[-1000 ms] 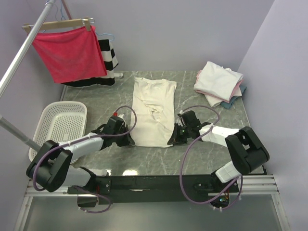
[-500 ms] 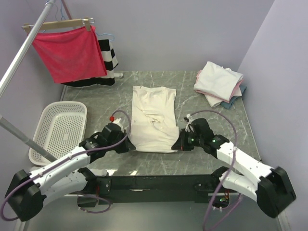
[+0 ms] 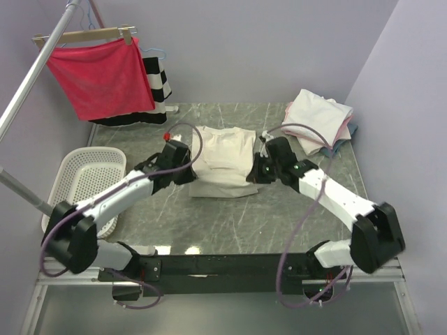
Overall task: Fold and stack the t-shirts
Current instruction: Fold the tshirt
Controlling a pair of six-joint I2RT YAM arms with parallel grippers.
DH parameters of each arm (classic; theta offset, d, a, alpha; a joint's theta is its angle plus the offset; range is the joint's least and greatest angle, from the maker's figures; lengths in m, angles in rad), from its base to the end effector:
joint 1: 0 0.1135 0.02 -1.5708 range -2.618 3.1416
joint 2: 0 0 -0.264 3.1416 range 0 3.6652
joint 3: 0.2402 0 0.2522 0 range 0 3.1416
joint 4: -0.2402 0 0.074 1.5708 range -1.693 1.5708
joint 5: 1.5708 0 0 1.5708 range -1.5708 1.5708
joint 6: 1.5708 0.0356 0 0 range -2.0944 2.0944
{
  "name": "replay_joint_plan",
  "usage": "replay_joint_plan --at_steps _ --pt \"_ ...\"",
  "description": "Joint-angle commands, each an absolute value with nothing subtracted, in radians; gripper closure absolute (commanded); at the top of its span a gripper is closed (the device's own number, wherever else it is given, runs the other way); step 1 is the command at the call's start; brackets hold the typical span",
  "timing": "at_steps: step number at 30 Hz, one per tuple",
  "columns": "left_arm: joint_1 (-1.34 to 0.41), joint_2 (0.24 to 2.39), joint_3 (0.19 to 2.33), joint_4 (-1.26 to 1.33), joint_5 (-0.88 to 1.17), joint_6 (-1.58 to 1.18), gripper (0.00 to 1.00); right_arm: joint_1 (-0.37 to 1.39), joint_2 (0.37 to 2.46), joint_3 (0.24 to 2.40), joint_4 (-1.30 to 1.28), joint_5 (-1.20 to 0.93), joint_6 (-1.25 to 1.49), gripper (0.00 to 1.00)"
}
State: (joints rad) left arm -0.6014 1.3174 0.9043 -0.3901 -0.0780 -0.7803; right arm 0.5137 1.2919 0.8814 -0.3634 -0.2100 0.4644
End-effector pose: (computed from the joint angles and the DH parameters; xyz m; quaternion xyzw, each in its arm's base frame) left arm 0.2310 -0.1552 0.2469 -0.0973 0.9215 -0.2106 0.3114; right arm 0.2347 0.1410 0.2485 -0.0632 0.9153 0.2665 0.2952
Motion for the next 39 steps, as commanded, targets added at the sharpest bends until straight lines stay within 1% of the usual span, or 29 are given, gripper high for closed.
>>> replay_joint_plan --at_steps 1,2,4,5,6,8,10,11,12,13,14,15,16,17,18,19,20,22,24,25,28,33,36,39 --pt "-0.509 1.446 1.063 -0.290 -0.121 -0.657 0.99 0.428 1.469 1.043 -0.315 -0.176 0.332 1.00" --pt "-0.483 1.513 1.096 -0.287 -0.112 -0.644 0.99 0.411 1.508 1.119 -0.319 -0.186 0.319 1.00" --pt "-0.460 1.581 1.193 -0.268 -0.100 -0.606 0.99 0.391 1.624 1.196 -0.325 -0.204 0.289 1.00" --pt "-0.439 1.642 1.254 -0.262 -0.088 -0.588 0.99 0.367 1.664 1.291 -0.343 -0.230 0.281 1.00" --pt "-0.428 1.673 1.288 -0.255 -0.077 -0.580 0.99 0.358 1.739 1.339 -0.359 -0.248 0.275 1.00" --pt "-0.398 1.765 1.383 -0.239 -0.052 -0.565 0.99 0.330 1.808 1.456 -0.371 -0.284 0.270 1.00" --pt "-0.370 1.852 1.449 -0.239 -0.019 -0.561 0.99 0.313 1.925 1.549 -0.412 -0.319 0.268 1.00" --pt "-0.362 1.882 1.504 -0.235 -0.008 -0.551 0.99 0.299 1.965 1.645 -0.429 -0.331 0.268 1.00" --pt "-0.356 1.911 1.535 -0.235 -0.008 -0.545 0.99 0.295 2.035 1.682 -0.426 -0.343 0.270 1.00" --pt "-0.341 1.977 1.570 -0.250 0.014 -0.540 0.99 0.288 2.072 1.771 -0.442 -0.357 0.271 0.99" --pt "-0.334 2.009 1.639 -0.256 0.024 -0.532 0.99 0.275 2.154 1.823 -0.463 -0.370 0.273 0.90" --pt "-0.330 2.040 1.667 -0.255 0.038 -0.526 0.98 0.270 2.193 1.866 -0.472 -0.383 0.279 0.75" --pt "-0.322 2.096 1.693 -0.259 0.038 -0.522 0.90 0.265 2.232 1.969 -0.492 -0.385 0.281 0.56" --pt "-0.318 2.120 1.745 -0.268 0.031 -0.522 0.59 0.262 2.297 2.020 -0.514 -0.385 0.281 0.50" --pt "-0.314 2.135 1.755 -0.256 0.019 -0.522 0.48 0.256 2.315 2.052 -0.503 -0.365 0.284 0.44" --pt "-0.304 2.146 1.752 -0.226 0.009 -0.523 0.38 0.253 2.322 2.078 -0.496 -0.339 0.287 0.37" --pt "-0.298 2.149 1.762 -0.207 0.014 -0.519 0.31 0.252 2.312 2.083 -0.488 -0.321 0.285 0.35" --pt "-0.287 2.125 1.764 -0.198 0.003 -0.509 0.28 0.249 2.266 2.015 -0.414 -0.269 0.278 0.29" --pt "-0.284 2.093 1.758 -0.187 0.002 -0.496 0.25 0.250 2.188 1.970 -0.365 -0.273 0.262 0.27" --pt "-0.284 2.056 1.746 -0.187 -0.030 -0.488 0.24 0.252 2.165 1.936 -0.361 -0.268 0.261 0.26" --pt "-0.284 2.002 1.718 -0.178 0.015 -0.491 0.21 0.259 2.120 1.914 -0.382 -0.303 0.253 0.25" --pt "-0.284 2.013 1.732 -0.186 0.263 -0.505 0.21 0.299 2.147 1.908 -0.414 -0.377 0.252 0.26" --pt "-0.285 2.065 1.755 -0.186 0.346 -0.515 0.22 0.318 2.197 1.943 -0.417 -0.422 0.273 0.26" --pt "-0.285 2.109 1.758 -0.172 0.385 -0.523 0.22 0.324 2.253 2.000 -0.439 -0.445 0.287 0.26"
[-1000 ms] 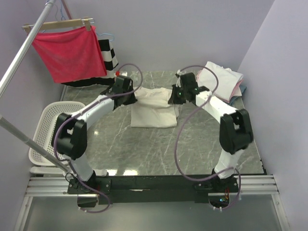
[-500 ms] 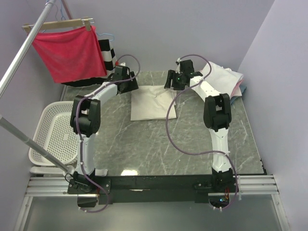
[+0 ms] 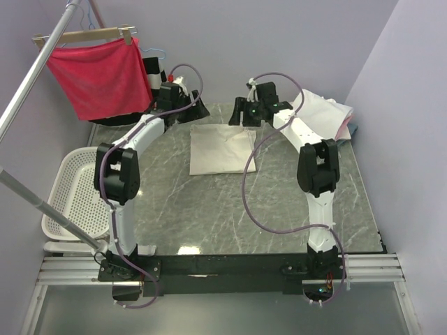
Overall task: Fold and stack the t-shirts
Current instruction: Fold the tshirt
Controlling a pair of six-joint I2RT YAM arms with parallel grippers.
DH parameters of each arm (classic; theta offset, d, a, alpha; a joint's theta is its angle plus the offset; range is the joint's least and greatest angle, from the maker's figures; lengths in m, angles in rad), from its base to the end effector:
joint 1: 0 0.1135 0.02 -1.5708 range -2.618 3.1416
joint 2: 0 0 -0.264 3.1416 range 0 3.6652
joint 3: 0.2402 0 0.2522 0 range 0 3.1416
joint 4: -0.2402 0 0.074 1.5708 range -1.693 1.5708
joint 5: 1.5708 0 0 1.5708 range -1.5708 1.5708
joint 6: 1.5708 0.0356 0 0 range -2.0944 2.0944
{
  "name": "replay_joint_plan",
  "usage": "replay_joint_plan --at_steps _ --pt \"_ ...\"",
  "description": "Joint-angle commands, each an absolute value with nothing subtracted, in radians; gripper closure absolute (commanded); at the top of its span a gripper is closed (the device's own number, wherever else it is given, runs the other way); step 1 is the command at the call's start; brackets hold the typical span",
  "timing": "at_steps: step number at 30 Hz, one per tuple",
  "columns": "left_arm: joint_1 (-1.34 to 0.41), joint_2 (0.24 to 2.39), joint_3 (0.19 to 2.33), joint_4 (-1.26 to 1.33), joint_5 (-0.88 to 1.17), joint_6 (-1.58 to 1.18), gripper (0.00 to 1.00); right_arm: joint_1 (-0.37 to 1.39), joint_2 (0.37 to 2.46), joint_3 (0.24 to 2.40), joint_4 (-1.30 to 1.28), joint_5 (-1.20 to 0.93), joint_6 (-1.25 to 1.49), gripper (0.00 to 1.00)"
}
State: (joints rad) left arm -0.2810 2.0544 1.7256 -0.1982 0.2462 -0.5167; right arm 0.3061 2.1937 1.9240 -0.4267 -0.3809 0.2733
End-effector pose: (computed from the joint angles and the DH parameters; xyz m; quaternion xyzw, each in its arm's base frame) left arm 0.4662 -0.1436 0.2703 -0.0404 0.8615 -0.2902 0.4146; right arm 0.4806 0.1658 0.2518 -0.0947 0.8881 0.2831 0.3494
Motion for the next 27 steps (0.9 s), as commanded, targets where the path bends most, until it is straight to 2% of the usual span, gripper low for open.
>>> replay_joint_plan --at_steps 1,5,11,15,20,27 --pt "-0.285 2.135 1.767 -0.173 0.388 -0.522 0.22 0.324 2.266 2.022 -0.436 -0.446 0.293 0.27" --pt "-0.282 2.203 1.798 -0.140 0.396 -0.508 0.21 0.319 2.371 2.109 -0.416 -0.439 0.317 0.26" --pt "-0.259 2.362 1.942 -0.149 0.374 -0.485 0.22 0.278 2.595 2.424 -0.526 -0.426 0.389 0.26" --pt "-0.233 2.424 1.993 -0.124 0.371 -0.474 0.21 0.242 2.563 2.314 -0.457 -0.379 0.437 0.24" --pt "-0.218 2.474 2.065 -0.147 0.379 -0.469 0.20 0.207 2.563 2.296 -0.476 -0.318 0.416 0.24" --pt "-0.203 2.387 1.924 -0.075 0.338 -0.466 0.18 0.187 2.468 2.156 -0.371 -0.298 0.387 0.24"
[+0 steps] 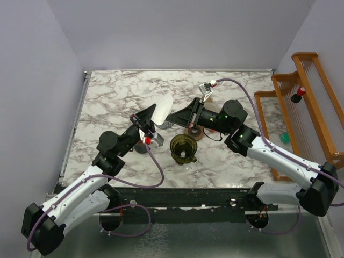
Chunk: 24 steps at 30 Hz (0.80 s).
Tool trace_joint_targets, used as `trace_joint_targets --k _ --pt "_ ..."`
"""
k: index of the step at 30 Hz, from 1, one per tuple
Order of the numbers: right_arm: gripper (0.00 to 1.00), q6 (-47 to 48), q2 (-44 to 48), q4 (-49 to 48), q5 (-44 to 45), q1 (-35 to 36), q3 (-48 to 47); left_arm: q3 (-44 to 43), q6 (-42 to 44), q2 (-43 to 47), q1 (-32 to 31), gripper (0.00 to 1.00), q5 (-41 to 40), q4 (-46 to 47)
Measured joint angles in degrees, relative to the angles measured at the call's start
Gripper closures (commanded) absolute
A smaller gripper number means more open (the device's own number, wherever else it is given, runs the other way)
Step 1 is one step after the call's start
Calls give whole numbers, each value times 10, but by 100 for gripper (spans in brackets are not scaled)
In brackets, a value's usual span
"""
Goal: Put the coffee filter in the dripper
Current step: Place the coffee filter in the coffee dripper.
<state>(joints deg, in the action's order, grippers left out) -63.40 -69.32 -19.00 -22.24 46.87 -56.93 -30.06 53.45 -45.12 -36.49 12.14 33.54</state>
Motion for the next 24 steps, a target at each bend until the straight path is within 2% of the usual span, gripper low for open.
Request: trace_joint_targets --k 11,24 --pt "78 0 0 -3 7 1 0 0 12 0 0 100 12 1" --pt "77 10 -5 7 8 1 -27 19 68 5 -4 100 15 3"
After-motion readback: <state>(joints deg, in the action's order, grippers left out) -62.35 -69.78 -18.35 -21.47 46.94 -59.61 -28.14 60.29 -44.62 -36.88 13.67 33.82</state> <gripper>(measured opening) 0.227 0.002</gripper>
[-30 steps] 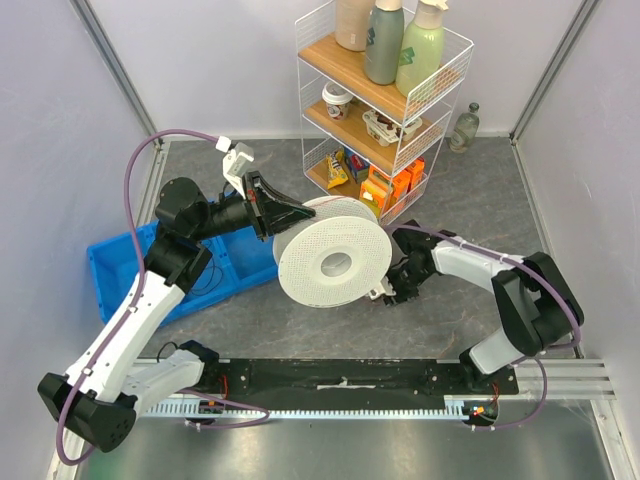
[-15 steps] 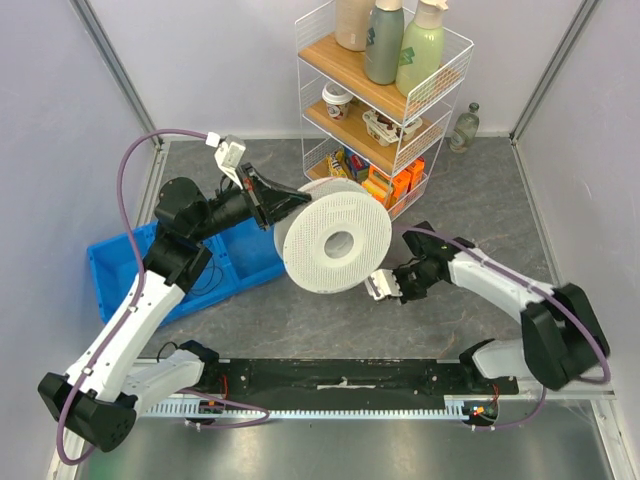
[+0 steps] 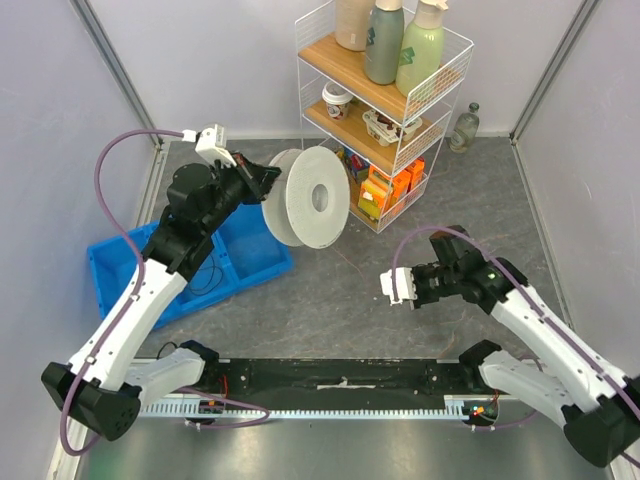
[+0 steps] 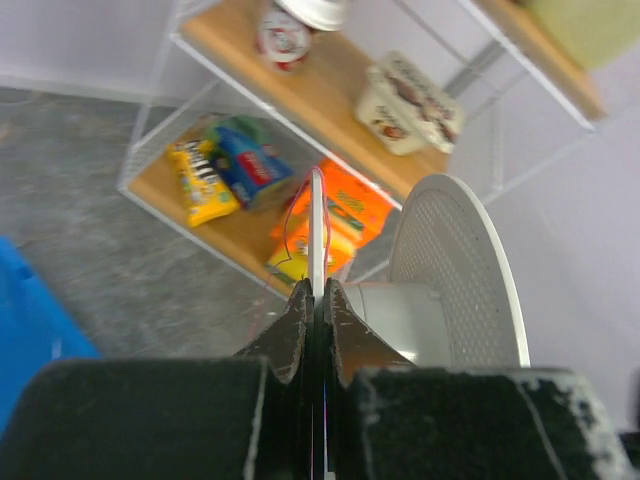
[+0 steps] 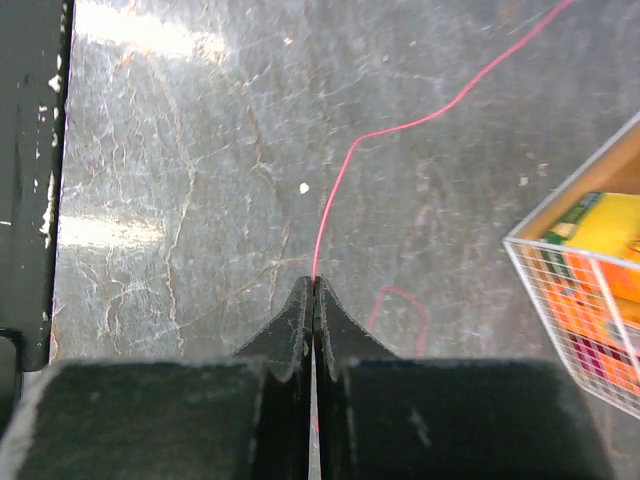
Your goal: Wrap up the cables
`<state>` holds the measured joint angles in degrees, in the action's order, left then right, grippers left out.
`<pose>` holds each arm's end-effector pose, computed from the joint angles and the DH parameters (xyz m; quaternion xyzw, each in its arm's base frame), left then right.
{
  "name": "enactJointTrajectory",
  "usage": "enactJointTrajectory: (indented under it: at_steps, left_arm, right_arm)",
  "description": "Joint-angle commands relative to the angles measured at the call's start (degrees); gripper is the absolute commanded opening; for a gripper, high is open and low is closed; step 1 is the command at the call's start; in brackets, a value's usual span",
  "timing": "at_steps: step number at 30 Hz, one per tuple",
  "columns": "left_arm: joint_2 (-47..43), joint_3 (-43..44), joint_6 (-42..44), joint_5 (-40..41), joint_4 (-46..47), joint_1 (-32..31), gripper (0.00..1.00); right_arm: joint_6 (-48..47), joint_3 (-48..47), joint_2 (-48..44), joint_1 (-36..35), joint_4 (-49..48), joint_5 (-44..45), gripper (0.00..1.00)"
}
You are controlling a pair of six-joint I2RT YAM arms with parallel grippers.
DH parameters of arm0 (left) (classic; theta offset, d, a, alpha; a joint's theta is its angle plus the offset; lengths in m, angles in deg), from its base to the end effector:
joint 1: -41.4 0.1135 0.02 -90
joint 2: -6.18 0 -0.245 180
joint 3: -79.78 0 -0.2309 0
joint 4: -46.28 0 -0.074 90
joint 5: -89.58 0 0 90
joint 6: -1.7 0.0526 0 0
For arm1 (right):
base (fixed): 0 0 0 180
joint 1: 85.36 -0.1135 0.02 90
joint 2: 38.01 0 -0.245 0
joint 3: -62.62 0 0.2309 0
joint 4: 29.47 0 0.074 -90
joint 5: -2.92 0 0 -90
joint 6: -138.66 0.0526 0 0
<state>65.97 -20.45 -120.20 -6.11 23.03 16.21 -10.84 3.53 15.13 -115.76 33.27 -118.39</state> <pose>0.2148 -0.1068 0.3969 -0.0085 0.7268 -0.3594 0.5852 0.1309 0.1085 0.2339 -0.7065 0.5986 0.1812 0.3313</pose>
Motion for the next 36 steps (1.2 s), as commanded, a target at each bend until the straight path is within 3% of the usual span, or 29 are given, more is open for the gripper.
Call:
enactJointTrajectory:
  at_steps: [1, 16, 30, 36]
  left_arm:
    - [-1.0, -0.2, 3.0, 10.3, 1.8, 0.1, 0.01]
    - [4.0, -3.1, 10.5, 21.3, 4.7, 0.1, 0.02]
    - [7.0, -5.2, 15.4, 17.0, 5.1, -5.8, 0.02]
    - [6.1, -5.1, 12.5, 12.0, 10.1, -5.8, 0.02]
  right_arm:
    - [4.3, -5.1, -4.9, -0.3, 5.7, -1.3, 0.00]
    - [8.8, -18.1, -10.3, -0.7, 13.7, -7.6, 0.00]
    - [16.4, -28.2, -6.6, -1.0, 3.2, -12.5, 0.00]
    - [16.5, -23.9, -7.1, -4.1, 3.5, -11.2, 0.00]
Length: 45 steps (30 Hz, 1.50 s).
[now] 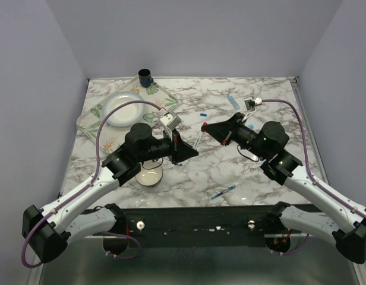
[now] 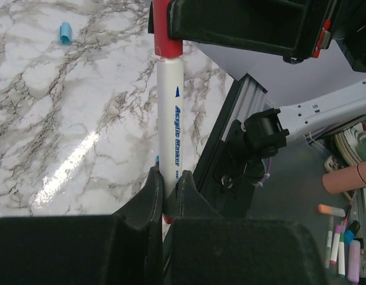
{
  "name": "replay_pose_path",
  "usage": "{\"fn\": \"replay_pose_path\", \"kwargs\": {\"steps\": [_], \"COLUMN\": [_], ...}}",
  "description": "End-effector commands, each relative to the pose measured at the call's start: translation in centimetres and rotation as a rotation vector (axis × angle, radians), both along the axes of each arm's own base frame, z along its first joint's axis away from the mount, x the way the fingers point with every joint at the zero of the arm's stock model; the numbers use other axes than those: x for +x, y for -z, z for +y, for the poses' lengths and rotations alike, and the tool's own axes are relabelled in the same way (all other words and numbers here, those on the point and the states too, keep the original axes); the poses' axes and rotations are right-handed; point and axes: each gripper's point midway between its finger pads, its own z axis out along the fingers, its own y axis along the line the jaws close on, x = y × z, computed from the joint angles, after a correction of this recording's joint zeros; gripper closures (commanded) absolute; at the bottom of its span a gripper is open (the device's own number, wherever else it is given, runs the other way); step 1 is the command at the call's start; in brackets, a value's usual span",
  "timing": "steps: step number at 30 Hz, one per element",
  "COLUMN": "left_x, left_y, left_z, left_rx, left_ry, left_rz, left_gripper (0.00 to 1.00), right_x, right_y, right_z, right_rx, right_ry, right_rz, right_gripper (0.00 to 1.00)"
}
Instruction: Insert the pens into the pen caps
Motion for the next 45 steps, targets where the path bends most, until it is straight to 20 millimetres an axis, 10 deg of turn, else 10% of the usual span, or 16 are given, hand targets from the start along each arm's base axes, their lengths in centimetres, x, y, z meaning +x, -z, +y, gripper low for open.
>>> {"fn": "replay_pose_path", "kwargs": {"steps": [1, 15, 25, 32, 45], "left_x": [1.0, 4.2, 0.8, -1.2, -1.5], "left_y": [-0.9, -3.5, -4.8, -4.8, -5.0], "left_z": [-0.2, 0.0, -0.3, 1.6, 2.6], "left_rx": [-0.019, 0.006, -0.020, -0.065, -0.051], "left_ry": [-0.032, -0.159, -0.050, -0.087, -0.118], "left_rz": [-0.023, -0.111, -0.246, -0.340, -0.361], "left_gripper": [1.00, 1.00, 1.00, 1.00, 1.00], "right_x": [-0.1, -1.3, -4.1, -5.0, -4.0], "right_y": [1.9, 1.8, -6.8, -10.8, -10.1], "right_z": [0.4, 0.3, -0.9, -0.6, 4.0], "right_rx": [-0.077, -0.234, -0.041, -0.013, -0.050], "right_ry": [0.034, 0.122, 0.060, 0.007, -0.078], "right_rz": [0.040, 0.061, -0.054, -0.132, -0.118], "right_gripper": [0.99, 0.93, 0.31, 0.28, 0.36]}}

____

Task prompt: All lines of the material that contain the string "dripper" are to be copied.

Finished task:
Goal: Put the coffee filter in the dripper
Current step: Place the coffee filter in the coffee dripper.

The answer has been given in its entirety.